Due at the beginning of class on Thursday, February 18

The point of this exercise is to play with a Naive Bayes classifier. You will write a naive Bayes classifier to distinguish spam from non-spam. You can use Dr. Cottrell's assignment from his Stanford AI course for guidance. You may use your own mail files, or his. I encourage you to spend the time putting together your own, based on whatever your spam filter created, and a set of emails you've saved.

You may work in groups of 2 or 3 if you wish. If you are looking for someone to work with, you may use the class mailing list.

My lecture was a little weak on formulas. Look up Naive Bayes formulations (wikipedia works here).

Basically, the classification is that value of c of C that maximizes
Pr(C=c) times the product of Pr(F_i=f|C=c)

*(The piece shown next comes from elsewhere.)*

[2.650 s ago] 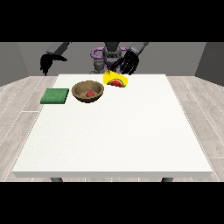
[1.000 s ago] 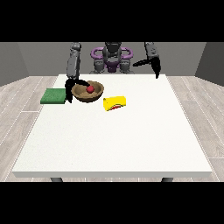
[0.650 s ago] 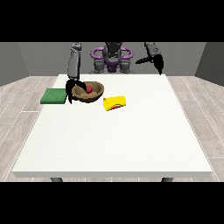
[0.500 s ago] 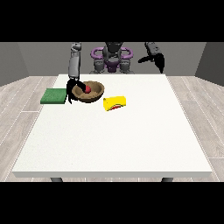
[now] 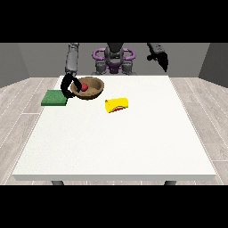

You will need to run a script that pulls out words and creates a table of word occurrences (each word you use is a feature) per message. You will then compute, for each feature, the probability of that feature does/doesn't occur in a spam message, and in a nonspam message. (That's 4 probabilities; f in the above equation is either "occurs" or "doesn't occur", c is either "spam" or "nonspam".)

Divide your example into two sets, using about 2/3 of your emails for training and 1/3 for validation. Use the training corpus to compute the probabilities, and then run your classifier on the remaining emails.

To hand in on paper:

an overview, which includes which corpus you've used
statistics about your success: what percentage of spam messages were correctly identified, and what percentage of nonspam?
what you learned.

To email me:

your code;
the features used, and their probabilities of appearing in spam and nonspam.

Never leave a Goldsmith homework until the night before it's due.